Where the word "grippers" shows up in the entries below, please copy the whole line.

Data extracted from a collection:
_ _ _ _ _ _ _
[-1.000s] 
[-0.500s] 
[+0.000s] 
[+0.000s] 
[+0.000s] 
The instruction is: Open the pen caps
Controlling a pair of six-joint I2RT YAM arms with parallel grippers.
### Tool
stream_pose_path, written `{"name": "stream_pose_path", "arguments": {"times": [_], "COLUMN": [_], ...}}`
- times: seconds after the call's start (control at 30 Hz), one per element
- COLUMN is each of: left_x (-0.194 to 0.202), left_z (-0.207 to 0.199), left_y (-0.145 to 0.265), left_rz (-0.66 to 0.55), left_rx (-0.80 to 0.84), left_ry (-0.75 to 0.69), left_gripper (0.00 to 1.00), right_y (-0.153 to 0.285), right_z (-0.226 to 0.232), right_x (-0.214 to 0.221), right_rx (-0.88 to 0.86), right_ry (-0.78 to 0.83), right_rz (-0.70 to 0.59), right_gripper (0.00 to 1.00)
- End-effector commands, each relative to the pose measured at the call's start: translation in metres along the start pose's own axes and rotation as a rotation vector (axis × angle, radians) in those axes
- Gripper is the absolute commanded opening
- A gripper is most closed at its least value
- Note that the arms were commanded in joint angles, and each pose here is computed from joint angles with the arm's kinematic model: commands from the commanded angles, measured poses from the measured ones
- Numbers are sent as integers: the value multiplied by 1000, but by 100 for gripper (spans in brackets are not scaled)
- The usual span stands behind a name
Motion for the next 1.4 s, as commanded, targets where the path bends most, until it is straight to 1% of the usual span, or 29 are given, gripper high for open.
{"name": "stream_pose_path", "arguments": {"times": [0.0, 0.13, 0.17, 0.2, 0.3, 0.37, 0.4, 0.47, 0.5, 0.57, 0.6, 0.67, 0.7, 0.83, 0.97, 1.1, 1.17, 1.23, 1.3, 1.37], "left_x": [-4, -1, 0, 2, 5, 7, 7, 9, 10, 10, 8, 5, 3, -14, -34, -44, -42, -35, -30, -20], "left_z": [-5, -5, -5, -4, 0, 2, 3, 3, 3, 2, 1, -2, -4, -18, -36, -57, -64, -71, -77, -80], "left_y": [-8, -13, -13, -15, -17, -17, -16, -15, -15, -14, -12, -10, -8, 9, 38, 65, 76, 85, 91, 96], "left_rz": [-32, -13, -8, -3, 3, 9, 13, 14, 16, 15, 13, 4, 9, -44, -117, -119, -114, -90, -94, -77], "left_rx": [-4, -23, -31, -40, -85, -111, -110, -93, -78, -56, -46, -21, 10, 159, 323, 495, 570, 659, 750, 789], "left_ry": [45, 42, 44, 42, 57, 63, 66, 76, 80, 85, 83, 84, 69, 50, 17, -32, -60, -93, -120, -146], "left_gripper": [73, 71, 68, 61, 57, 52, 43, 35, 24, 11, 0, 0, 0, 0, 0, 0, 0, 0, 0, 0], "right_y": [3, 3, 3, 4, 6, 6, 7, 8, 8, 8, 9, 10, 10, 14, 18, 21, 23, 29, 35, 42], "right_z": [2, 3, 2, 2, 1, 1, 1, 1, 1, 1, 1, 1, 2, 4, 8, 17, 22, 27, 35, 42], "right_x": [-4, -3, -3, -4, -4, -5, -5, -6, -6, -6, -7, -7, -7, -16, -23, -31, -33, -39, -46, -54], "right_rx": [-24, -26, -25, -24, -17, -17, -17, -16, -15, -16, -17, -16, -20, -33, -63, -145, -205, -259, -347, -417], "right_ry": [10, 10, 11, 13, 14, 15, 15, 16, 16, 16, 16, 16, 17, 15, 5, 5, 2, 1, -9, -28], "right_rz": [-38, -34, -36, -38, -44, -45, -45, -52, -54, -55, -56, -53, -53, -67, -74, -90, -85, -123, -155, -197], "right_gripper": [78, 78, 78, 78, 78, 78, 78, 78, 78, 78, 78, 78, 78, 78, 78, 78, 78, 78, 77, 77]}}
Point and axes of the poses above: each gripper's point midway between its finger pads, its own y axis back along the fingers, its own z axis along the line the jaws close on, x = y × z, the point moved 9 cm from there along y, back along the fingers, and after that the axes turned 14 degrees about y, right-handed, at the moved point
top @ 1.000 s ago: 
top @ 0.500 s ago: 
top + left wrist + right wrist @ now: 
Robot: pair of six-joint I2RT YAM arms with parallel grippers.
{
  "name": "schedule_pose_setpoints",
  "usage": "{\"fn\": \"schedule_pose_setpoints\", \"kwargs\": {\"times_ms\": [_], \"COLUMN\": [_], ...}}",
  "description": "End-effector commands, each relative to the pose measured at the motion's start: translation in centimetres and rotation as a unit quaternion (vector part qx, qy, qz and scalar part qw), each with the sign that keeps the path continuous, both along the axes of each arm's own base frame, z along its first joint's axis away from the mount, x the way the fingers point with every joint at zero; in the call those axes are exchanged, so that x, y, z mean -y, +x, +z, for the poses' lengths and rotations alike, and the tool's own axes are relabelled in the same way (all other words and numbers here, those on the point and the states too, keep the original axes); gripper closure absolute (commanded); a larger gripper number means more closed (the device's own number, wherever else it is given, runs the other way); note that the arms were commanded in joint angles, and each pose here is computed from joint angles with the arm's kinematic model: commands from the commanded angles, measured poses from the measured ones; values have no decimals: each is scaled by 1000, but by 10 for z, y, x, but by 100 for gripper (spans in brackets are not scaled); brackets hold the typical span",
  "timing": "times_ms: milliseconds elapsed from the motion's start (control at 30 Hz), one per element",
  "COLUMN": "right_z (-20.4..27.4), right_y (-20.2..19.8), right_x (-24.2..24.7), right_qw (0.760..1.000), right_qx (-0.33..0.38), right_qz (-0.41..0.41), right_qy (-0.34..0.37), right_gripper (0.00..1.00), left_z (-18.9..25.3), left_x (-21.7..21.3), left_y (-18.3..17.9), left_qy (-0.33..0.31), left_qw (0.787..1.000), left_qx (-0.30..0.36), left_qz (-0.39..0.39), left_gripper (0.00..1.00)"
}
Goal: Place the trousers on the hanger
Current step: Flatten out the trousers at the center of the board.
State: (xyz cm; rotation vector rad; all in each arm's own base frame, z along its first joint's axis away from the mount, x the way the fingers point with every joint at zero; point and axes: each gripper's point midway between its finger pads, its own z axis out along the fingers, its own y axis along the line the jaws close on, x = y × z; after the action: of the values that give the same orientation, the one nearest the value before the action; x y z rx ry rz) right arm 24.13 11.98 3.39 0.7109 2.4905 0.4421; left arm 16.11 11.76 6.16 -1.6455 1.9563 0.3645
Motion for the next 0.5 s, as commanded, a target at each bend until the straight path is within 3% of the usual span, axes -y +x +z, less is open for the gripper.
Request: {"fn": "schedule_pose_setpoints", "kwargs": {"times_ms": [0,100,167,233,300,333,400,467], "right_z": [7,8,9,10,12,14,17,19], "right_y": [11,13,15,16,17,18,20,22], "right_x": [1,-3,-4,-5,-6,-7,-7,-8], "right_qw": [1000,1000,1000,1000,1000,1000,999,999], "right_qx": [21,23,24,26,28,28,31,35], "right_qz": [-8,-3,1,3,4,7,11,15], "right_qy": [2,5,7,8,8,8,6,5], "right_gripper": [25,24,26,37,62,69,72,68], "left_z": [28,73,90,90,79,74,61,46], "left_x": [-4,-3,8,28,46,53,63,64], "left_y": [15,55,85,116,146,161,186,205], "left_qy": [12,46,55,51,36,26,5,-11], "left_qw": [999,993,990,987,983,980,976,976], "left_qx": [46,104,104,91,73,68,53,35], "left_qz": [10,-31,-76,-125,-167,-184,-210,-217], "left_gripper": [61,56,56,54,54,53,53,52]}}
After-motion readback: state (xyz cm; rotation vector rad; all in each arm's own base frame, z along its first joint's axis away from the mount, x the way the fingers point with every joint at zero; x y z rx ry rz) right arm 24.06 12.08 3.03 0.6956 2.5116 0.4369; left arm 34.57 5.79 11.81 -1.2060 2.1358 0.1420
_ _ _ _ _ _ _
Written answer →
Controlling a pair of six-joint I2RT YAM arms with parallel grippers.
Robot: pair of six-joint I2RT YAM arms with parallel grippers.

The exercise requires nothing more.